On 22 June 2017, the US Food and Drug Administration (FDA) granted regular approvals to dabrafenib and trametinib (TAFINLAR® and MEKINIST®, Novartis Pharmaceuticals Inc.) administered in combination for patients with metastatic non-small cell lung cancer (NSCLC) with BRAF V600E mutation as detected by an FDA-approved test.
These are the first FDA approvals specifically for treatment of patients with BRAF V600E mutation-positive metastatic NSCLC.
The FDA also approved the Oncomine™ Dx Target Test (Thermo Fisher Scientific), a next generation sequencing (NGS) test to detect multiple gene mutations for lung cancer in a single test from a single tissue specimen. This test detects the presence of BRAF, ROS1, and EGFR gene mutations or alterations in tumour tissue of patients with NSCLC. This test can be used to select patients with NSCLC with the BRAF V600E mutation for treatment with the combination of dabrafenib and trametinib.
This is the first NGS oncology panel test approved by the FDA for multiple companion diagnostic indications.
The approvals are based on study BRF113928 (NCT01336634), an international, multicentre, three-cohort, non-randomised, non-comparative, open-label, trial in patients with locally confirmed BRAF V600E mutation-positive metastatic NSCLC. Ninety-three patients were treated with the combination of dabrafenib (150 mg orally twice daily) and trametinib (2 mg orally once daily). Of these 93 patients, 36 had received no prior systemic therapy for metastatic NSCLC and 57 received at least one platinum-based chemotherapy regimen with demonstrated disease progression. Seventy-eight patients with previously treated BRAF V600E mutation-positive NSCLC received single-agent dabrafenib.
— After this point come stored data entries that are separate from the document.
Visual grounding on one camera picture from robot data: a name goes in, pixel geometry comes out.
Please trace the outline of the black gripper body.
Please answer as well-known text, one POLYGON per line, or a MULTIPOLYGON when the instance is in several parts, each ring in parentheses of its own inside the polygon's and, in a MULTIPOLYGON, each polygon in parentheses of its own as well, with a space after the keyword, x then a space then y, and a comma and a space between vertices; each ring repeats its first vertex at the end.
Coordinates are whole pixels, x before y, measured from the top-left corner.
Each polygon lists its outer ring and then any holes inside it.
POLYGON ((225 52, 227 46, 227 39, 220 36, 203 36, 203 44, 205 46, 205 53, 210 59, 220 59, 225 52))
In the previously treated group, the overall response rate (ORR) for the combination based on independent radiology review committee assessment per RECIST 1.1 was 63% (95% CI: 49%, 76%) with a median duration of response (DoR) of 12.6 months (95% CI: 5.8, not estimable [NE]). In the treatment-naive group, the ORR for the combination was 61% (95% CI: 44%, 77%) and median DoR was not estimable (95% CI: 6.9, NE); however, 59% of responders had response durations greater than six months. The ORR for patients who received single-agent dabrafenib was 27% (95% CI: 18%, 38%) and the median DoR was 9.9 months.
The incidence and severity of adverse reactions occurring in patients with NSCLC were generally similar to those reported in prior approvals for patients with melanoma. The most common adverse reactions (≥20%) were pyrexia, fatigue, nausea, vomiting, diarrhoea, dry skin, decreased appetite, oedema, rash, chills, haemorrhage, cough, and dyspnoea. The most common grade 3-4 adverse reactions were pyrexia, fatigue, dyspnoea, vomiting, rash, haemorrhage, and diarrhoea. The majority of laboratory abnormalities were grade 1-2. The most common (≥5%) grade 3-4 laboratory abnormalities were hyponatremia, lymphopenia, anaemia, hyperglycemia, neutropenia, leukopenia, hypophosphatemia, and increased alanine aminotransferase. Dabrafenib and trametinib were discontinued for adverse reactions in 18% and 19% of patients, respectively.
The recommended doses are dabrafenib 150 mg orally twice daily, approximately 12 hours apart, with trametinib 2 mg orally once daily.
The presence of BRAF V600E mutation in tumour specimen should be confirmed by an FDA-approved test prior to initiation of therapy.
FDA granted Breakthrough Therapy Designation in 2015 for the combination of dabrafenib and trametinib for the treatment of patients with advanced and metastatic BRAF V600E mutation-positive NSCLC who received at least one prior line of platinum-containing therapy.
Orphan Drug Designation was granted in 2014 to dabrafenib as a single agent for the treatment of patients with BRAF mutation positive NSLC and in 2015 combination with trametinib.
Healthcare professionals should report all serious adverse events suspected to be associated with the use of any medicine and device to FDA’s MedWatch Reporting System.